Northern Mockingbirds and Pintails Sumi Brush Pen Studies by Ken Januski.

As I said in another post I'm unhappy that I've been able to do so few field sketches with the new brush. Below you see my two newest attempts. Not much to write home about. I think part of the problem is that the sketchbook is too small for the brush, this being a much smaller Moleskine sketchbook. Also I don't have as solid a surface to paint on since I'm holding the sketchbook in one hand and that's not as stable as a table. And of course my subjects are quite uncooperative and move on me. But there are compensations with sketching from life: like the Great Crested Flycatcher eating a Red Admiral butterfly. I thought he had a dragonfly. Until I put the binoculars on him in his new location and saw the unmistakable outer wing edges of a beautiful Red Admiral.
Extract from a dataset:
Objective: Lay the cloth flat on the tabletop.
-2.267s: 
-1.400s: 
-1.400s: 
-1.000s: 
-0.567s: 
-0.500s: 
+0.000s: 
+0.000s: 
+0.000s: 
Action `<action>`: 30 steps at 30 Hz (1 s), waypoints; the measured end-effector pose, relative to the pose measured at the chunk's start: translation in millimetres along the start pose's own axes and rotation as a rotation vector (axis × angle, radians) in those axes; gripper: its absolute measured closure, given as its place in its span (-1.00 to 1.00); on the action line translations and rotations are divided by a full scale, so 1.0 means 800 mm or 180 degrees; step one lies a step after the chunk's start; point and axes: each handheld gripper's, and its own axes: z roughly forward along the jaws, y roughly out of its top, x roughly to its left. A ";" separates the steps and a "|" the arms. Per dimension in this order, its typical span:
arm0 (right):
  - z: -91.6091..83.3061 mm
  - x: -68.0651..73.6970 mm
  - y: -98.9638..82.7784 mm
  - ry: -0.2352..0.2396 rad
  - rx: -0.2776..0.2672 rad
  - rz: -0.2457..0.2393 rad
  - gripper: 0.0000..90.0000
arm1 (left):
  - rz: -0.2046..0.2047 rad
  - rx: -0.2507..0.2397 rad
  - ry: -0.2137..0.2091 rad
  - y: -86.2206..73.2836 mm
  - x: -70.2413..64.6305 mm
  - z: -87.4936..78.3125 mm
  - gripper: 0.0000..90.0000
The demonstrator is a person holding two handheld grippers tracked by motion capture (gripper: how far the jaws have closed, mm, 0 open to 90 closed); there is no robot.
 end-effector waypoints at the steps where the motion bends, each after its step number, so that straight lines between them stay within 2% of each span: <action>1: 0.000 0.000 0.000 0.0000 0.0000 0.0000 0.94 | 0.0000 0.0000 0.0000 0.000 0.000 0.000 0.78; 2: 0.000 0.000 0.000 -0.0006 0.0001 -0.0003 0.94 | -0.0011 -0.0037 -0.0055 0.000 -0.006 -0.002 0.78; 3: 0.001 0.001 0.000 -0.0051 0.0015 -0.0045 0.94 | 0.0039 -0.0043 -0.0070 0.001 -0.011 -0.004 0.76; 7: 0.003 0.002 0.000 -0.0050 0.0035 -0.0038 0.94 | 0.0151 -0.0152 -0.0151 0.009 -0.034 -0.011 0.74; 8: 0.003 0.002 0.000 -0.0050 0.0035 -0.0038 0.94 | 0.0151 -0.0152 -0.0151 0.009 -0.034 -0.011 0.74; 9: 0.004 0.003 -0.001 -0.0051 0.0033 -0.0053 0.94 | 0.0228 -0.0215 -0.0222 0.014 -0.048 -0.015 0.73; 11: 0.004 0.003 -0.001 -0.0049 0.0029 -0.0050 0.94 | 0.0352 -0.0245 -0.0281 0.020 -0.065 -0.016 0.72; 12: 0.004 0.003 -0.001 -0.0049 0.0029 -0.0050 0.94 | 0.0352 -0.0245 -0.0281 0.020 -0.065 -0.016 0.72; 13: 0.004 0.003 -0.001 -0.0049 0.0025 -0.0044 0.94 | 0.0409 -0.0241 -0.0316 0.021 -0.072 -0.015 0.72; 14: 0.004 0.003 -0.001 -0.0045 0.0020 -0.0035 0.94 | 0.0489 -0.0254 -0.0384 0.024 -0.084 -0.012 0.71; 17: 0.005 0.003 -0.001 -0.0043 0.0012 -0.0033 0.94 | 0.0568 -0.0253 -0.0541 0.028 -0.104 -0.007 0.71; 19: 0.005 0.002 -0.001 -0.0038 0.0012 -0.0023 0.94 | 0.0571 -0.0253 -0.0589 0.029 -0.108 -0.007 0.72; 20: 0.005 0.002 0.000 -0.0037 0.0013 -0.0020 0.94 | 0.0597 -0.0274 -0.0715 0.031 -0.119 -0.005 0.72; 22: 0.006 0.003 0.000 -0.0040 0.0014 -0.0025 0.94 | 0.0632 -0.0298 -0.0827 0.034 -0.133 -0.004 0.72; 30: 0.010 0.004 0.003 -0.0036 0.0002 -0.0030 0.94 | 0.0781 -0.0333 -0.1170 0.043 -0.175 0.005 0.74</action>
I do like the very simple Gray Catbird at bottom right. And I'm confident that this brush pen will eventually come in very handy in the field.

Carolina Wren, Great Crested Flycatcher with Red Admiral and Gray Catbird. Sumi Brush Pen Field Sketches by Ken Januski.


Picture-winged Fly, Veery and Common Grackle.  Sumi Brush Pen Field Sketches by Ken Januski.

After I'd posted this I decided to try to combine sumi brush pen and watercolor, in my years old quest to get a vigorous watercolor that still looked like something more than random marks. This still remains a goal of mine. With that said this is a 12x16 watercolor with underlying sumi brush pen sketch on Arches 140# paper. It's based on a number of shorebirds, mainly Red Knots, Ruddy Turnstones and Dunlin seen at Cooks Beach, NJ in May.

Red Knot and Other Shorebirds at Cooks Beach. Sumi Brush Pen and Watercolor by Ken Januski.